- Work request -
Write out the records that appear below, verbatim and complete, but without pictures.
Working data Start Marker
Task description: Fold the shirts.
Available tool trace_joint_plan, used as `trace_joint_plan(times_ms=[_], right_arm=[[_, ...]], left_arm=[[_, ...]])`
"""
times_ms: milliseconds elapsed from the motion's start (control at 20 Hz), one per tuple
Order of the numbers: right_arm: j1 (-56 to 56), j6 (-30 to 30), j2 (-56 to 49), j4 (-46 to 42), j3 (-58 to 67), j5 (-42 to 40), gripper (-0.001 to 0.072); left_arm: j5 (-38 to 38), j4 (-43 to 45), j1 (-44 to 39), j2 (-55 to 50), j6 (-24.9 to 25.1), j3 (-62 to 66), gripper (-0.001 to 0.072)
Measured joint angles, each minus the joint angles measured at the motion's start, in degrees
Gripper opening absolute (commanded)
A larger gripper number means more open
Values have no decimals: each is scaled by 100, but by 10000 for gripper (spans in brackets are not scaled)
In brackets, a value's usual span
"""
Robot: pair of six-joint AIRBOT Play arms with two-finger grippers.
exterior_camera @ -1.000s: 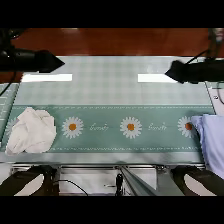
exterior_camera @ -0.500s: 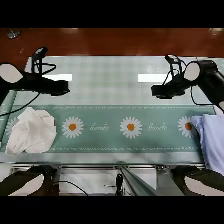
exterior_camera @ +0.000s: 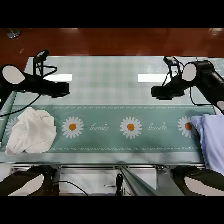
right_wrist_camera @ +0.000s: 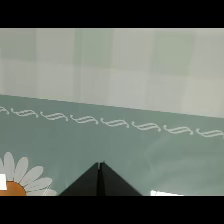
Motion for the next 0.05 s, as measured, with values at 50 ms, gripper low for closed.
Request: trace_joint_plan(times_ms=[50], right_arm=[[0,0,0,0,0,0,19]], left_arm=[[0,0,0,0,-2,0,26]])
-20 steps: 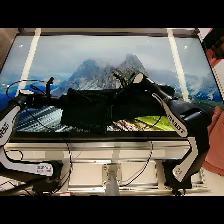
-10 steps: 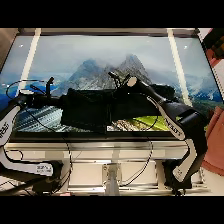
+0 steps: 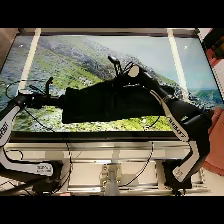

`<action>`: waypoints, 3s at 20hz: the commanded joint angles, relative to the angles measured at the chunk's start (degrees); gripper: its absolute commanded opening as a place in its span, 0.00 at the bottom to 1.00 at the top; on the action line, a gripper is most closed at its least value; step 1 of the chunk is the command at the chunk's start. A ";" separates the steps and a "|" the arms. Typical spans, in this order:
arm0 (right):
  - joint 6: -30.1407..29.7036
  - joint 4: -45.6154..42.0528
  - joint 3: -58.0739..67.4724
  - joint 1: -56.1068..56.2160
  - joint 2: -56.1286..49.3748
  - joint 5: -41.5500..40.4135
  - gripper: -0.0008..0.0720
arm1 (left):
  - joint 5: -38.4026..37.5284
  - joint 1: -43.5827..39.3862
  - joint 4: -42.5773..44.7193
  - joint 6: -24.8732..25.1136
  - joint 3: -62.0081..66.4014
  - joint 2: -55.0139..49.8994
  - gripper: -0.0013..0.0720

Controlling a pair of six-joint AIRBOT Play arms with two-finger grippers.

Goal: Fold the clothes and pants, and hang the long-sleeved shirts on hangers.

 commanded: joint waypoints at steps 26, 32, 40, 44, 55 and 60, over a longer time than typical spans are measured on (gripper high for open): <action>10.21 -15.54 -2.10 -1.86 -2.58 10.58 0.07 | -4.37 -5.44 -4.81 -8.02 7.78 -0.24 0.05; 14.12 -8.00 -3.48 8.39 -4.46 -6.82 0.07 | -14.32 -3.02 -4.33 -15.58 16.85 7.32 0.06; 14.05 -2.54 -3.43 11.74 -3.91 -11.39 0.07 | -13.29 -0.39 -4.20 -18.73 19.45 11.15 0.05; 14.01 -4.39 -3.43 4.17 -1.44 -3.32 0.07 | -5.38 -8.44 1.09 -18.32 21.59 11.15 0.05; 13.03 -8.96 -3.43 -18.16 10.36 12.13 0.07 | 22.01 -36.44 22.51 -27.52 31.63 8.15 0.05; 13.03 -9.99 -3.43 -24.98 15.74 12.70 0.07 | 29.46 -47.17 22.36 -33.81 31.63 0.31 0.05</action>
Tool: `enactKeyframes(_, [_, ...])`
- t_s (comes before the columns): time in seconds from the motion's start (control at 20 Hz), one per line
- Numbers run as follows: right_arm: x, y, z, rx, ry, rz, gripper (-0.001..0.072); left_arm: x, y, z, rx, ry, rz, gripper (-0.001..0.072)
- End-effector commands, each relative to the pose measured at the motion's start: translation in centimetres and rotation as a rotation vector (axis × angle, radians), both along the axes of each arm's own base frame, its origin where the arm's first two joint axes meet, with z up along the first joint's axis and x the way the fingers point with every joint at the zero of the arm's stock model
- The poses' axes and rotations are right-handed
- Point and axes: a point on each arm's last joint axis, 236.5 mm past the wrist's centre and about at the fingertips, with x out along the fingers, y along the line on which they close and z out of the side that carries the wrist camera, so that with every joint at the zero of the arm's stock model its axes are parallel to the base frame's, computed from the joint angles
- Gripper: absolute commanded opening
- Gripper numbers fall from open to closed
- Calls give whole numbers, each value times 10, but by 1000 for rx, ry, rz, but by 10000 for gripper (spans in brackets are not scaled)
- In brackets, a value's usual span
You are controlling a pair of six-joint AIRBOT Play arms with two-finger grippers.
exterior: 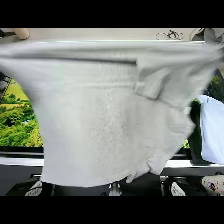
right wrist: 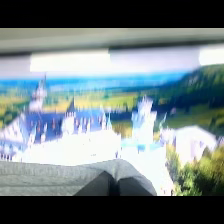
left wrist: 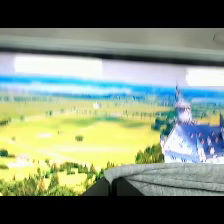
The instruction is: Fold the shirts.
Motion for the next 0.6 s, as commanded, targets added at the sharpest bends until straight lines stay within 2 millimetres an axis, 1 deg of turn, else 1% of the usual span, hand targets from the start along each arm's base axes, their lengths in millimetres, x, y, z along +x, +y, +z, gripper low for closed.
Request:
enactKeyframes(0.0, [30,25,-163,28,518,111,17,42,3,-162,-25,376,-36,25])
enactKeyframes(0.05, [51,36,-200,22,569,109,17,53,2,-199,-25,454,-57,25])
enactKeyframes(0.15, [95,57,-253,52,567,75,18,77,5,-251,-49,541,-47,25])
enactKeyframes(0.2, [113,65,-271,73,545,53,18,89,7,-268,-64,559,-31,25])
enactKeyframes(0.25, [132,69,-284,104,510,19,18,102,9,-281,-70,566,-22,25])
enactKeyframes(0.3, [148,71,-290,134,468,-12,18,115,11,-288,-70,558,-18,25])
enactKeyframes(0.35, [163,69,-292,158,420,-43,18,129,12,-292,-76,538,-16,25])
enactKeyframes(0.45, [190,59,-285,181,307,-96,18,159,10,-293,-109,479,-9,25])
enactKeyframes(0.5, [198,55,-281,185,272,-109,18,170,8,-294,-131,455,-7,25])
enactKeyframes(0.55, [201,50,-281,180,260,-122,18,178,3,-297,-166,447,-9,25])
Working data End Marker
- Written answer -
Task description: Fold the shirts.
Available tool trace_joint_plan, used as `trace_joint_plan(times_ms=[_], right_arm=[[_, ...]], left_arm=[[_, ...]])`
"""
times_ms: milliseconds elapsed from the motion's start (control at 20 Hz), one per tuple
Order of the numbers: right_arm: j1 (-56 to 56), j6 (-30 to 30), j2 (-56 to 49), j4 (-46 to 42), j3 (-58 to 67), j5 (-42 to 40), gripper (-0.001 to 0.072); left_arm: j5 (-38 to 38), j4 (-43 to 45), j1 (-44 to 39), j2 (-55 to 50), j6 (-24.9 to 25.1), j3 (-62 to 66), gripper (-0.001 to 0.072)
Measured joint angles, each minus the joint angles measured at the motion's start, in degrees
Gripper opening absolute (commanded)
A larger gripper number means more open
Values have no decimals: each is scaled by 100, but by 10000 for gripper (spans in brackets are not scaled)
In brackets, a value's usual span
"""
Robot: pair of six-joint AIRBOT Play arms with two-finger grippers.
exterior_camera @ -1.000s: 
exterior_camera @ -0.500s: 
exterior_camera @ +0.000s: 
right_wrist_camera @ +0.000s: 
Motion for the next 0.05 s, as measured, with values at 50 ms, gripper low for closed.
Request: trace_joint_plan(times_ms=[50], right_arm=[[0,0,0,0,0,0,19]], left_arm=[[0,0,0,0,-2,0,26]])
-20 steps: 
-10 steps: 
+0 steps: 

`<action>`: waypoints, 3s at 20hz: the commanded joint angles, relative to the angles measured at the chunk's start (degrees); gripper: its absolute commanded opening as a place in its span, 0.00 at the bottom to 1.00 at the top; on the action line, a gripper is most closed at its least value; step 1 of the chunk is the command at the chunk's start. A ";" separates the steps and a "|" the arms. Typical spans, in this order:
arm0 (right):
  - joint 6: -30.1407..29.7036
  - joint 4: -45.6154..42.0528
  - joint 3: -58.0739..67.4724
  - joint 1: -56.1068..56.2160
  - joint 2: -56.1286..49.3748
  - joint 5: -41.5500..40.4135
  - gripper: -0.0008..0.0720
arm1 (left):
  - joint 5: -38.4026..37.5284
  - joint 1: -43.5827..39.3862
  - joint 4: -42.5773..44.7193
  - joint 6: -24.8732..25.1136
  - joint 3: -62.0081..66.4014
  - joint 2: -55.0139..49.8994
  - gripper: -0.0013..0.0720

Controlling a pair of six-joint AIRBOT Play arms with two-finger grippers.

Goal: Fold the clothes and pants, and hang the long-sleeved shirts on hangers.

 commanded: joint waypoints at steps 26, 32, 40, 44, 55 and 60, over a longer time than typical spans are measured on (gripper high for open): <action>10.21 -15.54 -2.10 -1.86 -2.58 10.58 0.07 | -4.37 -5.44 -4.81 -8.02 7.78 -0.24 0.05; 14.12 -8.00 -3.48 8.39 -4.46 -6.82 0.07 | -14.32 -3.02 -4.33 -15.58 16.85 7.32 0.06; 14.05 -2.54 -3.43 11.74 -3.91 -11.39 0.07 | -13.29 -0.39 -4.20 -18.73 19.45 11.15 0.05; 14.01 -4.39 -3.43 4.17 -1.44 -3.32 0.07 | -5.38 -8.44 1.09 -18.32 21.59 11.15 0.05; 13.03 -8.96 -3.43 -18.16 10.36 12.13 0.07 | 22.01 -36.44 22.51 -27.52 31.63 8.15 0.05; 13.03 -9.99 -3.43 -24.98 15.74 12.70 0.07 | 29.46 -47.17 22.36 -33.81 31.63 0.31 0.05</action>
Tool: `enactKeyframes(_, [_, ...])`
- t_s (comes before the columns): time in seconds from the motion's start (control at 20 Hz), one per line
- Numbers run as follows: right_arm: x, y, z, rx, ry, rz, gripper (-0.001..0.072); left_arm: x, y, z, rx, ry, rz, gripper (-0.001..0.072)
- End-effector commands, each relative to the pose measured at the motion's start: translation in centimetres and rotation as a rotation vector (axis × angle, radians), both along the axes of each arm's own base frame, its origin where the arm's first two joint axes meet, with z up along the first joint's axis and x the way the fingers point with every joint at the zero of the arm's stock model
- The poses' axes and rotations are right-handed
- Point and axes: a point on each arm's last joint axis, 236.5 mm past the wrist's centre and about at the fingertips, with x out along the fingers, y along the line on which they close and z out of the side that carries the wrist camera, so that with every joint at the zero of the arm's stock model its axes are parallel to the base frame's, computed from the joint angles
- Gripper: absolute commanded opening
- Gripper numbers fall from open to closed
- Calls give whole numbers, each value times 10, but by 1000 for rx, ry, rz, but by 10000 for gripper (spans in brackets are not scaled)
- In brackets, a value's usual span
You are controlling a pair of six-joint AIRBOT Play arms with two-finger grippers.
exterior: 
right wrist: 
left wrist: 
The instruction is: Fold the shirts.
Motion for the next 0.6 s, as commanded, targets added at the sharpest bends until straight lines stay within 2 millimetres an axis, 1 deg of turn, else 1% of the usual span, hand targets from the start along each arm's base axes, their lengths in millimetres, x, y, z along +x, +y, +z, gripper low for closed.
Request:
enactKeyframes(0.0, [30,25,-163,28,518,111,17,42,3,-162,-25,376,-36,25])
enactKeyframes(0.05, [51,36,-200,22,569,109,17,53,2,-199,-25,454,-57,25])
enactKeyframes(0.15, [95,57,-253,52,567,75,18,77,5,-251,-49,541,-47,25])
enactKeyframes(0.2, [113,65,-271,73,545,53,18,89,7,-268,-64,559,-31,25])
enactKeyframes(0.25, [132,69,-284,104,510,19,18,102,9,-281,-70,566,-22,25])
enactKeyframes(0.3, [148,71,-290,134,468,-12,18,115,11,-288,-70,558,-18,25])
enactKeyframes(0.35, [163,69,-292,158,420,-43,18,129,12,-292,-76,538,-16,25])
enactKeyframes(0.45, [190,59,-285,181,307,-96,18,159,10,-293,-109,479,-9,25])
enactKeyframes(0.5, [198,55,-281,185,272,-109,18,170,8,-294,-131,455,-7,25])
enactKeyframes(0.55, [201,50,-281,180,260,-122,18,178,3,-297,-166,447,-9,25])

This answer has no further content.